Copy each line of the records that holds the string "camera".

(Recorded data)
———

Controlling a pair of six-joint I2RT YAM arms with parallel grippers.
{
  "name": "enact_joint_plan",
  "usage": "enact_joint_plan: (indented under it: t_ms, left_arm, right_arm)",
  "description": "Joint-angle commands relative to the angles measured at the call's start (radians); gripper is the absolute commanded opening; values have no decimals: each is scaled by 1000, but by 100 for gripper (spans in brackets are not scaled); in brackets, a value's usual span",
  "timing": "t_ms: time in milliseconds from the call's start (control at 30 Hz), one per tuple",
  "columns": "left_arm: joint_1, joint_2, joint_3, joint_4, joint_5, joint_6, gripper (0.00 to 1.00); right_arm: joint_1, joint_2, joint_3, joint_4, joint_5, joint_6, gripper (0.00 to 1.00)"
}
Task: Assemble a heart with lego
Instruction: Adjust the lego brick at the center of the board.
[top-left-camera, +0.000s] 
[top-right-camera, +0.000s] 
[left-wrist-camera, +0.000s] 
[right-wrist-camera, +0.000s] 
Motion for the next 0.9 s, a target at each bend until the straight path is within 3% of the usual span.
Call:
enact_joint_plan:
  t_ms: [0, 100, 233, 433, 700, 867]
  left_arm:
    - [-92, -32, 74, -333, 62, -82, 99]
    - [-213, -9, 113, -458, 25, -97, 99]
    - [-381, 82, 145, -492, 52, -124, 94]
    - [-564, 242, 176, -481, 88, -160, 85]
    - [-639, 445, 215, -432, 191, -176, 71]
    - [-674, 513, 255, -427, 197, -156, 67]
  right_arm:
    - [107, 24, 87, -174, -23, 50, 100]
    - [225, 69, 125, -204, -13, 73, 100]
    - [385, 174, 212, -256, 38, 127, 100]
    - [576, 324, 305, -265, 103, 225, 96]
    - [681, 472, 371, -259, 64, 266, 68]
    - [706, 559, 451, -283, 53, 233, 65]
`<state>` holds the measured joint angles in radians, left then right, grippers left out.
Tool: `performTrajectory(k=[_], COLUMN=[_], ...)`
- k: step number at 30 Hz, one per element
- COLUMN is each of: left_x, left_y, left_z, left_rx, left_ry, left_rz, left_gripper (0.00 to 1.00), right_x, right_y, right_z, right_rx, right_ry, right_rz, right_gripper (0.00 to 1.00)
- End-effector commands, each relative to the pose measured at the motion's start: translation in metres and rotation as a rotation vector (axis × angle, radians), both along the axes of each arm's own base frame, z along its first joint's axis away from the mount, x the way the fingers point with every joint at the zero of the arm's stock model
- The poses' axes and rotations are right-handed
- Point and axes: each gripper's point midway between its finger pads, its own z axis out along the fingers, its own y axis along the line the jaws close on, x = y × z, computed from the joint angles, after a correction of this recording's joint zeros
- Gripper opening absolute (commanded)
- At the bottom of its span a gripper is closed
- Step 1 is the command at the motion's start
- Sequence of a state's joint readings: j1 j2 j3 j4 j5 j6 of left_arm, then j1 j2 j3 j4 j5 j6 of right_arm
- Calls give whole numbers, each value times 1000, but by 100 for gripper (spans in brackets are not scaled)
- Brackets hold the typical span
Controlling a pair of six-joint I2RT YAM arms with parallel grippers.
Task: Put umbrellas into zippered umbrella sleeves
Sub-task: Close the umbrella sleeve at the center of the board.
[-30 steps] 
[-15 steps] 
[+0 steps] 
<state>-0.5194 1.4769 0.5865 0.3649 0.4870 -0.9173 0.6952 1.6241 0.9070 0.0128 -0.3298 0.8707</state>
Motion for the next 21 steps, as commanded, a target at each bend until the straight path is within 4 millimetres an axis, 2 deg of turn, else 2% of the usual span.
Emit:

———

Solved exercise >>
[top-left-camera, +0.000s] 
[top-right-camera, +0.000s] 
[left-wrist-camera, +0.000s] 
[right-wrist-camera, +0.000s] 

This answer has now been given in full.